# [INSTRUCTIONS FOR THE TASK]
For the records that follow, say how many lines have the word "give" in them. Write the number and nothing more.

── RECORDS FOR THIS TASK ──

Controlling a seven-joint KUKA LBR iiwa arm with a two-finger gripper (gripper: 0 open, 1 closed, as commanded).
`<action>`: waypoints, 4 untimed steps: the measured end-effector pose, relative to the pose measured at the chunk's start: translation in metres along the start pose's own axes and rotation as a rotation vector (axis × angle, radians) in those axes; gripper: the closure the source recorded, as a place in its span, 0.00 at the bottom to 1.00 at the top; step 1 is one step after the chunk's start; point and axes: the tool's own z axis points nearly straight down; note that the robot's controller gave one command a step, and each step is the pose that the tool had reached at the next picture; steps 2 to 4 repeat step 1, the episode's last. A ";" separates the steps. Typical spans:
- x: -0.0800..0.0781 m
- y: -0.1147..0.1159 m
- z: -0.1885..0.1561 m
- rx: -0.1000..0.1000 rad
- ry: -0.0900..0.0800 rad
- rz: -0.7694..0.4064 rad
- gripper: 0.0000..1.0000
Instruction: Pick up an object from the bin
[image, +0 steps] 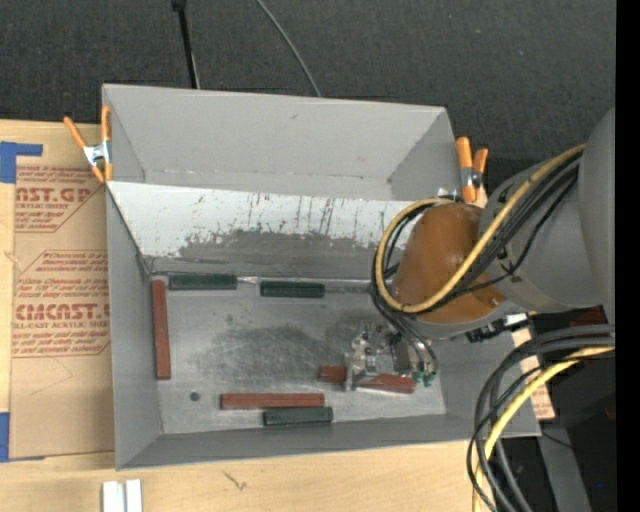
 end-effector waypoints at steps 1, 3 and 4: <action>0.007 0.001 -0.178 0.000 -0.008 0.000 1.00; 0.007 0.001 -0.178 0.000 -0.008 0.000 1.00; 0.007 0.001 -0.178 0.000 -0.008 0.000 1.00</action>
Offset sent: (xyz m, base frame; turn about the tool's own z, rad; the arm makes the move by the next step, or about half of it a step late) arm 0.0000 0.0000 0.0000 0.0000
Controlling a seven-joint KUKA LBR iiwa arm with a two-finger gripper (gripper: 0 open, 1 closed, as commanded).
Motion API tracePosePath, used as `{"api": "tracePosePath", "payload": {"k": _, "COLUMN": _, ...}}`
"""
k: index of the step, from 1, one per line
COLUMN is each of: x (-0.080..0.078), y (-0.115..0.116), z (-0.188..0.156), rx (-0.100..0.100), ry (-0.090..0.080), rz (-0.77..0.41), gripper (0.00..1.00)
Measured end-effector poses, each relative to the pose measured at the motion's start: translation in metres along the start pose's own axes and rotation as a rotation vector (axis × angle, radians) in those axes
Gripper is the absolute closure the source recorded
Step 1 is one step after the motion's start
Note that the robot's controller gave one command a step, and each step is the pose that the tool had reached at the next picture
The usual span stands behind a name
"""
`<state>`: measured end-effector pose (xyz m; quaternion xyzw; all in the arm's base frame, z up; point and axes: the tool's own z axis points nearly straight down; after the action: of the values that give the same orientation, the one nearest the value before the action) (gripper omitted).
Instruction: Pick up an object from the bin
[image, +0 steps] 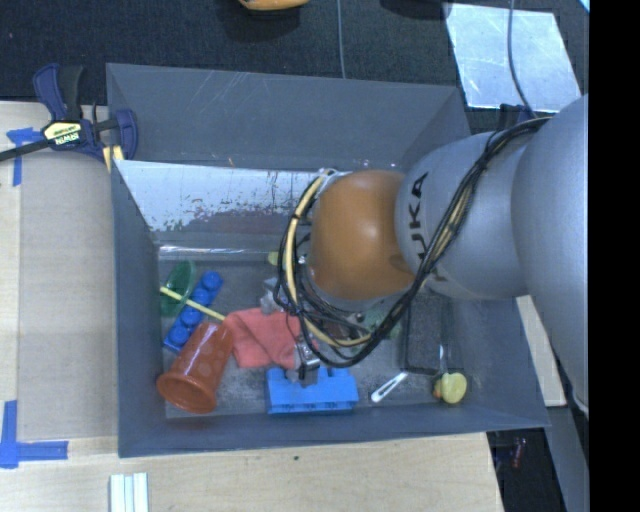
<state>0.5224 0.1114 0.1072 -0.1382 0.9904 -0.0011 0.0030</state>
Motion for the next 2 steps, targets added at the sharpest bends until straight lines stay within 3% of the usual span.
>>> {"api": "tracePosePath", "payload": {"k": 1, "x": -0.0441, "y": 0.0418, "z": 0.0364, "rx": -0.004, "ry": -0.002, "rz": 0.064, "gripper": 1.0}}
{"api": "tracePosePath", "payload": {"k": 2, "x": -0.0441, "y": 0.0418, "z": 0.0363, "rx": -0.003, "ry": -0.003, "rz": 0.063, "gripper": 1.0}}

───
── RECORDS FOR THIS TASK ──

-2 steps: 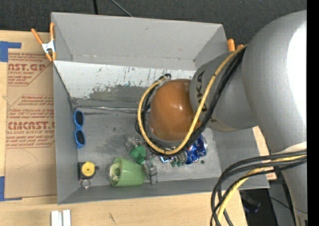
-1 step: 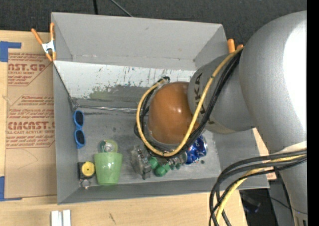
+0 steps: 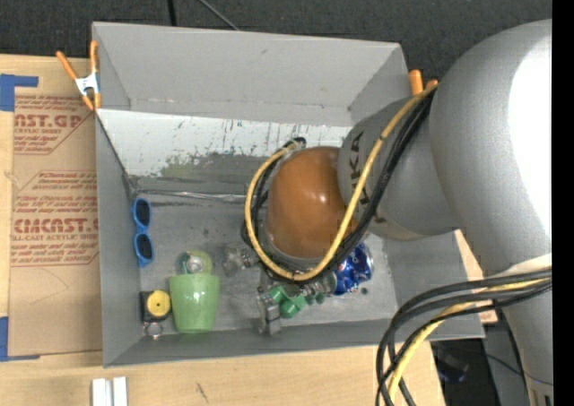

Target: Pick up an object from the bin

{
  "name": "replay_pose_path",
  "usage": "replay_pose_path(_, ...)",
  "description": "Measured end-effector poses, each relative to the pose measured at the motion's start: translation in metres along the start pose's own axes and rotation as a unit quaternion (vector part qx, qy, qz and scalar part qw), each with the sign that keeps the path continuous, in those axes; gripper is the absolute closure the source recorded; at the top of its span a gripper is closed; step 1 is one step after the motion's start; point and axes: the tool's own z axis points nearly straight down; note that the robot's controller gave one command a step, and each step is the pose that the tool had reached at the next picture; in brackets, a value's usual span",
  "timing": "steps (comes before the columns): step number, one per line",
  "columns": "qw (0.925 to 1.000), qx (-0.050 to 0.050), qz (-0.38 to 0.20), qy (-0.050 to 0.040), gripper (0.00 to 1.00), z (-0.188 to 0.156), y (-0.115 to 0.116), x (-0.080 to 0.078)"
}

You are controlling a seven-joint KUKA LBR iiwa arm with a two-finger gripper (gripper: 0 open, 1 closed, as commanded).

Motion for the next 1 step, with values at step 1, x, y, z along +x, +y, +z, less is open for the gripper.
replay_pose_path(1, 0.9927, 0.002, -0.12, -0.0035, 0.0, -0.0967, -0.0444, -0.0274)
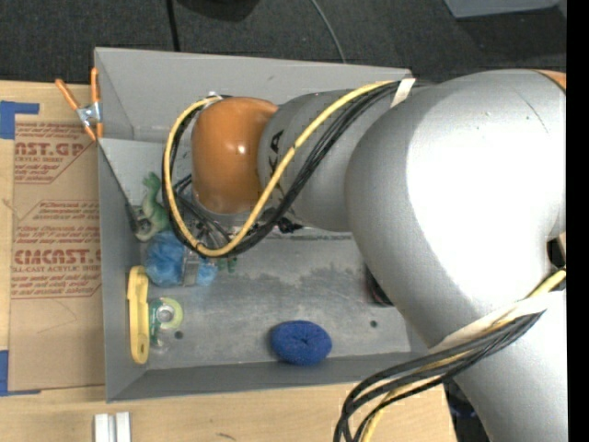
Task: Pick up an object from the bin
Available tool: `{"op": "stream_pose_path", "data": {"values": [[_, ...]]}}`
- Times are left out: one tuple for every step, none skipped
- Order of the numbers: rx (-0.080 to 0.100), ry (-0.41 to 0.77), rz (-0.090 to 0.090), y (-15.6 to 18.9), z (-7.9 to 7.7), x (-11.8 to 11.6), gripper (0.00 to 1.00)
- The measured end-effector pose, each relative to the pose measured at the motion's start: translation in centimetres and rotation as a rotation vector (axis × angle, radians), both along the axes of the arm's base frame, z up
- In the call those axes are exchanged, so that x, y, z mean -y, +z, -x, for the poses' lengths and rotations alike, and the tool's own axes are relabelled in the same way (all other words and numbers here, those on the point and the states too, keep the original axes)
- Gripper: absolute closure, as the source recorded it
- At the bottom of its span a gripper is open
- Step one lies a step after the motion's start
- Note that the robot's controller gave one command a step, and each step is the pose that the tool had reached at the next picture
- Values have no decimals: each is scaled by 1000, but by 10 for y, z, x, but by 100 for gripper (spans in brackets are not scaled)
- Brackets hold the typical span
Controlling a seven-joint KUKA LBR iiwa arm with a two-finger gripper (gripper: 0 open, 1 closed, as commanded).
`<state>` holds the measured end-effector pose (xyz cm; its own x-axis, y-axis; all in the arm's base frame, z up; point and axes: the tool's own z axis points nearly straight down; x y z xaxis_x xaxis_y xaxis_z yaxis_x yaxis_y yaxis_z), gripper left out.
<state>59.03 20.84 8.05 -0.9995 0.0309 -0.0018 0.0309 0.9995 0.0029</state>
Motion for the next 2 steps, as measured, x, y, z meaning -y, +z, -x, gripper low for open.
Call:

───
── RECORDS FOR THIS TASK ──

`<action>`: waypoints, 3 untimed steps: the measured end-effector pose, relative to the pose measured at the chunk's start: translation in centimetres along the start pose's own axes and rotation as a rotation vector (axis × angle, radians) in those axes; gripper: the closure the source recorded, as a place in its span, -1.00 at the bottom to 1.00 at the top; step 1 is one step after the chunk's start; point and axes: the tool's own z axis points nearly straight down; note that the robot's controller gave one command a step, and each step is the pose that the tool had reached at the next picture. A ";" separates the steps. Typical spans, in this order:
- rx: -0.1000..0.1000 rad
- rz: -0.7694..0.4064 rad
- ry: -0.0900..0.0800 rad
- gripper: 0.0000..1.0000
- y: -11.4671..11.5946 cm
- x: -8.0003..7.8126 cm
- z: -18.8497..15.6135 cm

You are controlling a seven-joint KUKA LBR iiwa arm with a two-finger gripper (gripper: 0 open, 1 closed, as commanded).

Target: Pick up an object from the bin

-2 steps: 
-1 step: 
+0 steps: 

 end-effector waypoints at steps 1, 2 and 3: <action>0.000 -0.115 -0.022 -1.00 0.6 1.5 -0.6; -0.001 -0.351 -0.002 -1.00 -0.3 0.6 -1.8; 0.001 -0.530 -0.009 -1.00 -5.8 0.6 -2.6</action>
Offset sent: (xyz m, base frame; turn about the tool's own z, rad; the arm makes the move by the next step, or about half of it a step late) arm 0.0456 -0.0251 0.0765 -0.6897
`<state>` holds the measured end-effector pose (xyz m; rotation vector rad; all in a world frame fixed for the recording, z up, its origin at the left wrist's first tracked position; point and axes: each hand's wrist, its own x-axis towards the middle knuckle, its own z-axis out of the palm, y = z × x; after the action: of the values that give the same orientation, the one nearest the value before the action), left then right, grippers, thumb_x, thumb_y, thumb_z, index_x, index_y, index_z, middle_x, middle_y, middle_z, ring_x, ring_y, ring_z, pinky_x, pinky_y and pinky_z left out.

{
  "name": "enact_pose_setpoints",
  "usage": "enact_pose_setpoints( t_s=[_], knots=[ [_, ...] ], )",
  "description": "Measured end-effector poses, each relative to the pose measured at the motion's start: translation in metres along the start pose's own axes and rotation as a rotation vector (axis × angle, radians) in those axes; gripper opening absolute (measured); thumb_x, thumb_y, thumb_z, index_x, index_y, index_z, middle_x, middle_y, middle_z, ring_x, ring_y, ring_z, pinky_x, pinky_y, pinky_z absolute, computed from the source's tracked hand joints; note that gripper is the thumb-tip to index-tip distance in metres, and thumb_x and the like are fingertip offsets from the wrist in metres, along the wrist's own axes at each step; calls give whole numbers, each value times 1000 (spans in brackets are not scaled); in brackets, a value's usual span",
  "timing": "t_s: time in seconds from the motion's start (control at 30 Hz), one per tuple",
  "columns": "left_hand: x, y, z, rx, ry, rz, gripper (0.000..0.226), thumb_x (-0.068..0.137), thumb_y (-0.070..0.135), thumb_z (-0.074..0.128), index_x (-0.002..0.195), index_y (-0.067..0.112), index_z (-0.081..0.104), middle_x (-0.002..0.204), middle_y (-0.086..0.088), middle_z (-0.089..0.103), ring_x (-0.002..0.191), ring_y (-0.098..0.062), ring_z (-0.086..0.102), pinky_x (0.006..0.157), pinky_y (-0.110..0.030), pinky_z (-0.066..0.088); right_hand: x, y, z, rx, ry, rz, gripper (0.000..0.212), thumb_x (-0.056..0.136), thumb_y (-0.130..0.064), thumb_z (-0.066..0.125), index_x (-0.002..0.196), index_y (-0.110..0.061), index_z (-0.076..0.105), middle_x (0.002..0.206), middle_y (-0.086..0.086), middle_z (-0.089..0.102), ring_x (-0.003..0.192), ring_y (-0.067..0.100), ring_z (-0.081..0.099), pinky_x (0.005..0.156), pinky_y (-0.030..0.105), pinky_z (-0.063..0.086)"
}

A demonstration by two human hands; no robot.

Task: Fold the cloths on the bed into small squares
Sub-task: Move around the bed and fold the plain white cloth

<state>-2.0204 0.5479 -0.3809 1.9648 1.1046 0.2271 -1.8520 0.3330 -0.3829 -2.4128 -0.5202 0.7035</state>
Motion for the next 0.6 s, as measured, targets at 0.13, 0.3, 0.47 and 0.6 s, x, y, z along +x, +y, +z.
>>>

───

# [RESULT OF THIS EXERCISE]
3